= Chief Apostle =

Position in the New Apostolic Church

The Chief Apostle is the highest man-made minister in the New Apostolic Church, and has existed since 1896.

==History==
Former Chief Apostles:
| Name | Birth-Death | Birthplace | Place of Death | Working Period |
| Friedrich Krebs | 1832–1905 | Elend (Harz) (Germany) | Braunschweig (Germany) | 1895–1905 |
| Hermann Niehaus | 1848–1932 | Steinhagen (Germany) | Quelle (Germany) | 1905–1930 |
| Johann Gottfried Bischoff | 1871–1960 | Unter-Mossau (Germany) | Karlsruhe (Germany) | 1930–1960 |
| Walter Schmidt | 1891–1981 | Neuemühle (Germany) | Dortmund (Germany) | 1960–1975 |
| Ernst Streckeisen | 1905–1978 | St.

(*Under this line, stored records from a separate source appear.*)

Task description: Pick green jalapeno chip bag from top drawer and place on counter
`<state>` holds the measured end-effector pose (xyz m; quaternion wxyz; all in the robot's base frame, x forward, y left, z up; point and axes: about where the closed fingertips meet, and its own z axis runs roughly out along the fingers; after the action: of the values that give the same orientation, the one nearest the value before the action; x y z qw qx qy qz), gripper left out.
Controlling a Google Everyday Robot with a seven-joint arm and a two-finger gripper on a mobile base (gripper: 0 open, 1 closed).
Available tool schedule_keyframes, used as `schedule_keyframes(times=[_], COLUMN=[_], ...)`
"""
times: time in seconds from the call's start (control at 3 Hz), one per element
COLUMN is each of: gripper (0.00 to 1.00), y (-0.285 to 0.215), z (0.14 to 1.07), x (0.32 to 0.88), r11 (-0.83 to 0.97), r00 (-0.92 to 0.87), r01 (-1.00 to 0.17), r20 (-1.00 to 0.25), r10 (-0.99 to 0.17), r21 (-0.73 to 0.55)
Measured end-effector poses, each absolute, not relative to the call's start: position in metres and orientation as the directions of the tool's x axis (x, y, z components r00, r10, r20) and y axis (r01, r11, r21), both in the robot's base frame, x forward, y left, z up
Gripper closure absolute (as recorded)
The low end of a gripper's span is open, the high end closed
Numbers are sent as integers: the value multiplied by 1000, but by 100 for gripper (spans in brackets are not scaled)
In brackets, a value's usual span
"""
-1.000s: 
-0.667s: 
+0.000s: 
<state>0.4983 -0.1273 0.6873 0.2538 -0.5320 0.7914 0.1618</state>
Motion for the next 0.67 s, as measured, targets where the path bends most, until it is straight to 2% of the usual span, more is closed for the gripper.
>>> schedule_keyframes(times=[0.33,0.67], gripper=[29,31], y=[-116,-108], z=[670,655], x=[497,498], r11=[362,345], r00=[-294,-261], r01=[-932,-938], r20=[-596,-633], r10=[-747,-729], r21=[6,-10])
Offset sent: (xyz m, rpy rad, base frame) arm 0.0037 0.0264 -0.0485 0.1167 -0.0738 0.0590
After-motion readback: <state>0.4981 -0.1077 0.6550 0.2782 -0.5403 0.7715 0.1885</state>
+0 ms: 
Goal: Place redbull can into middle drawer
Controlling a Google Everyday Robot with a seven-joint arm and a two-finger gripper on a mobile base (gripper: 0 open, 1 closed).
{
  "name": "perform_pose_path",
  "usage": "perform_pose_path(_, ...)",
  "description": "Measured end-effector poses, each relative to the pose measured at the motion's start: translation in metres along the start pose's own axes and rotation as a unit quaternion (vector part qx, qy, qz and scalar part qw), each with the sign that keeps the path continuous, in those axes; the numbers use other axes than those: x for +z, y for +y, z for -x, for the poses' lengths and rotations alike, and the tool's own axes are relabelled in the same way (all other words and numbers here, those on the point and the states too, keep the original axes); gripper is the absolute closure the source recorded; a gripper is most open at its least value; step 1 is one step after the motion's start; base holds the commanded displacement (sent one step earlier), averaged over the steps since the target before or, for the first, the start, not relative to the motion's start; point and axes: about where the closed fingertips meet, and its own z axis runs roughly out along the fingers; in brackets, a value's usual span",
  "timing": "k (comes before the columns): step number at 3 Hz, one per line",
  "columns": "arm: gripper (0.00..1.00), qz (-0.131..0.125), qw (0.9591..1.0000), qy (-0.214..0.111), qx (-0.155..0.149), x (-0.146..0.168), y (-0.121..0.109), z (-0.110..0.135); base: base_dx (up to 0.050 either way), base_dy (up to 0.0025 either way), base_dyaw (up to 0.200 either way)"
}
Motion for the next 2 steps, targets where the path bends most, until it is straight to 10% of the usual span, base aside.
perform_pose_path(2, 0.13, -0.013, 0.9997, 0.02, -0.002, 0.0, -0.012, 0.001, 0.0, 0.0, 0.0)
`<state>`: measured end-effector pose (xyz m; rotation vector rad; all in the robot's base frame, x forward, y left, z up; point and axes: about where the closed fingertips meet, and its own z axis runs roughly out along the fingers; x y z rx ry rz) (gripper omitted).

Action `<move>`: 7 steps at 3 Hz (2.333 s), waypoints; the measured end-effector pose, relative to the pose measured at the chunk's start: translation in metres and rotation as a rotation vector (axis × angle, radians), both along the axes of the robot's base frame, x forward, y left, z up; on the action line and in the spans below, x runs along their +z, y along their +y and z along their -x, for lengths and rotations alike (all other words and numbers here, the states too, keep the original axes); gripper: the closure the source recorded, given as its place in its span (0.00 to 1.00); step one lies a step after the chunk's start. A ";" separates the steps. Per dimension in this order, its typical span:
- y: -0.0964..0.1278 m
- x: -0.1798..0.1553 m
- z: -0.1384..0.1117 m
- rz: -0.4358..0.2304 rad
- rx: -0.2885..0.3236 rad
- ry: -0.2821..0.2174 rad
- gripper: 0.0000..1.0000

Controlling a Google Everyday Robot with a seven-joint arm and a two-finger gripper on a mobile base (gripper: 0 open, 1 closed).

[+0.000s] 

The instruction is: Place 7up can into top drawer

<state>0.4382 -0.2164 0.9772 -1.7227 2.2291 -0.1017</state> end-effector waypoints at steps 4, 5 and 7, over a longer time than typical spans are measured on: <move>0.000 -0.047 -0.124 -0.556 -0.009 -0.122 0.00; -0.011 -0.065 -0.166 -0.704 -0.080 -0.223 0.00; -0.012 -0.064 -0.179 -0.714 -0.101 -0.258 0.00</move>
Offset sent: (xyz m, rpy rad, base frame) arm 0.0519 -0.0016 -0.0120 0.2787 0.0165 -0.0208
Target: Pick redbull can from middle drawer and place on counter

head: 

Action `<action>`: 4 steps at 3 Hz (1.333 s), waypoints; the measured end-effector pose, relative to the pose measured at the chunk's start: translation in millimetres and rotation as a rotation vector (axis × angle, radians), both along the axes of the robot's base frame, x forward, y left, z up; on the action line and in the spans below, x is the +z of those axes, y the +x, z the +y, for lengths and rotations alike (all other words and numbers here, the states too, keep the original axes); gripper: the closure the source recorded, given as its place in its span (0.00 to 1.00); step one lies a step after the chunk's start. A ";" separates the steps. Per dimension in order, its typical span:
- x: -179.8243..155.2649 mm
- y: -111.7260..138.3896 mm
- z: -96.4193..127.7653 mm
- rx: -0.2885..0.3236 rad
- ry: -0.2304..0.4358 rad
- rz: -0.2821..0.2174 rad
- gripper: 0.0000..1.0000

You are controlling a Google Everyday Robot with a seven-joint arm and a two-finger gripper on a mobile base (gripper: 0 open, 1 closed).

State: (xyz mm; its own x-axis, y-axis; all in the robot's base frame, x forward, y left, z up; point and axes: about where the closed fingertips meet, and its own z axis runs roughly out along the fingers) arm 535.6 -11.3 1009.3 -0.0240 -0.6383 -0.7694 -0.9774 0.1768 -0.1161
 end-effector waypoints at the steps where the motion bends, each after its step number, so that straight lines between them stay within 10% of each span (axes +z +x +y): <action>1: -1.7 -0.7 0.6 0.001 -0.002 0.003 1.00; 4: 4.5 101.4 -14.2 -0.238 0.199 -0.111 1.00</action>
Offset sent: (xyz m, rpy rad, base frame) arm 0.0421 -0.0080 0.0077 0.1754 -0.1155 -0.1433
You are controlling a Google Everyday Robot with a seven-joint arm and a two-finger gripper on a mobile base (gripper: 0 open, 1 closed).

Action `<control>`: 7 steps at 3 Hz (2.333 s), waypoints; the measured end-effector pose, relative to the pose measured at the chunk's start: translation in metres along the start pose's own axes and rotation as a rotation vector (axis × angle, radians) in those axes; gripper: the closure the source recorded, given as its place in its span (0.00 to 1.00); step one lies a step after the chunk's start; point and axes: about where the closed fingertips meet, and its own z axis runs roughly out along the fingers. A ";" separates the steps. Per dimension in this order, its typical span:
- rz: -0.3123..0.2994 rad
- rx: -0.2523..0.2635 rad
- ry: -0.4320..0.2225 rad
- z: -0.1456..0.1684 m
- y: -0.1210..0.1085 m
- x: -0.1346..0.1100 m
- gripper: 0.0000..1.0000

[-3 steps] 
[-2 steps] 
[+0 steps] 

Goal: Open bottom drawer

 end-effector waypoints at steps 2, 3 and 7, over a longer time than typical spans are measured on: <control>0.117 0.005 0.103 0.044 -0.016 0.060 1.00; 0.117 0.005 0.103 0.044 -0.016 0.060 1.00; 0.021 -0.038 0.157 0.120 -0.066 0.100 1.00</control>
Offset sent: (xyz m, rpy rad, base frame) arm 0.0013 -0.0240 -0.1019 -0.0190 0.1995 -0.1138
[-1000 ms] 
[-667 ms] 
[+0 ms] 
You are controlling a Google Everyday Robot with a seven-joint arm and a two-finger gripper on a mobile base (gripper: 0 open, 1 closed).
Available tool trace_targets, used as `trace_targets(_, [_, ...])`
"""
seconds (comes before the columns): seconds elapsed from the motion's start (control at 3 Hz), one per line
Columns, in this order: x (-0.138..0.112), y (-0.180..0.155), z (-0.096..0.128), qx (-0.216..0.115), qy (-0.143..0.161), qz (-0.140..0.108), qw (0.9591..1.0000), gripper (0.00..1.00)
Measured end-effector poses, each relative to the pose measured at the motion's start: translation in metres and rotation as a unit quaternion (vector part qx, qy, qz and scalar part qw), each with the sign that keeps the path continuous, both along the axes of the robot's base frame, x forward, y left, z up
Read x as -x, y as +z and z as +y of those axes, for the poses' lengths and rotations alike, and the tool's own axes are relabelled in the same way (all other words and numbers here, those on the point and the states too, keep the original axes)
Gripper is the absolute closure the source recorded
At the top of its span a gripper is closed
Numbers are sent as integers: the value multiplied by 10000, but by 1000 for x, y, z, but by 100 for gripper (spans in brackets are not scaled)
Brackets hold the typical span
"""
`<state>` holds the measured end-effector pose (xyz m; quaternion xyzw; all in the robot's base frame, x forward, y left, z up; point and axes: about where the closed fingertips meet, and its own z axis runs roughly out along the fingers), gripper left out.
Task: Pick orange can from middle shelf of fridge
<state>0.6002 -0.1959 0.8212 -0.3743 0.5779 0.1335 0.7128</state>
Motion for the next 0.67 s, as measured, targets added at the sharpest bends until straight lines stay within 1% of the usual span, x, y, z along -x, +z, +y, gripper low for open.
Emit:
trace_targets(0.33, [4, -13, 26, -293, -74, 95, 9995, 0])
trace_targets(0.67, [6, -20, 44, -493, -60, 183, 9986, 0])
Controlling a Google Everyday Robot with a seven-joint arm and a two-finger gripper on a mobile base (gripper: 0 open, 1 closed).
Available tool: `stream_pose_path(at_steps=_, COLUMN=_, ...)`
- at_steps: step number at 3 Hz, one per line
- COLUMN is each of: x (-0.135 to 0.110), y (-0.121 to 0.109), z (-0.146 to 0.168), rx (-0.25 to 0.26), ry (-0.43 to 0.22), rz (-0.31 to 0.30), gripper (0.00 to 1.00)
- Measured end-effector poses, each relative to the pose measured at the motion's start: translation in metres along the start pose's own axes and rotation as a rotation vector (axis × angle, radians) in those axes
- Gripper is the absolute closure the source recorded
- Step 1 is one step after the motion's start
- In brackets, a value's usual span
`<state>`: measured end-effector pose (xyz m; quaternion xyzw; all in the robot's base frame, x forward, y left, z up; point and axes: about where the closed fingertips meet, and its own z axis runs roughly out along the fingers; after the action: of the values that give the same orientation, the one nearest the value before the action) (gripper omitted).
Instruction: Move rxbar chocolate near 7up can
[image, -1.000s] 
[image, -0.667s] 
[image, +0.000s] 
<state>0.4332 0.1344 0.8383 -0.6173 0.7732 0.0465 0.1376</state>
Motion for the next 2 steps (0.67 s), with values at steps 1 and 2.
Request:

Gallen (Switzerland) | Cape Town (South Africa) | 1975–1978 |
| Hans Urwyler | 1925–1994 | Spiegel (Switzerland) | Bern (Switzerland) | 1978–1988 |
| Richard Fehr | 1938–2013 | Flaach (Switzerland) | Switzerland | 1988–2005 |
| Wilhelm Leber | 1947– | Herford (Germany) | -- | 2005–2013 |
| Jean-Luc Schneider | 1959– | Strasbourg (France) | -- | 2013–2026 |
| Helge Mutschler | 1974– | Tübingen (Germany) | -- | 2026– |

==Function==
The function of the Chief Apostle is to lead the New Apostolic Church. On questions about the faith of New Apostolic Church members, he has the highest authority. Together with the district apostles he determines the policy of the church.

The Chief Apostle can ordain new apostles or retire them.

One of the most interesting Chief Apostles was J.G. Bischoff: at Christmas in 1950 he declared his "Botschaft" ("message"). This teaching announced that he would not die before Jesus Christ's return, during which the chosen people will be taken into His kingdom (the First Resurrection). In 1954 this teaching became official dogma. Those ministers, especially the apostles, who did not preach this message lost their positions and were excommunicated from the New Apostolic Church. The most important "victim" of this policy was Peter Kuhlen, the ordained successor to J.G. Bischoff. When Chief Apostle Bischoff died in 1960, his dogma about Christ's return had not been fulfilled. In 2013, Chief Apostle Wilhelm Leber made a statement in which the position of the Church is reviewed and provides that the "message" represented a personal position of Apostle Bischoff.

The various communities and congregations which evolved out of these conflicts in different countries (Australia, Europe, South-Africa) gathered in 1956 to form the United Apostolic Church.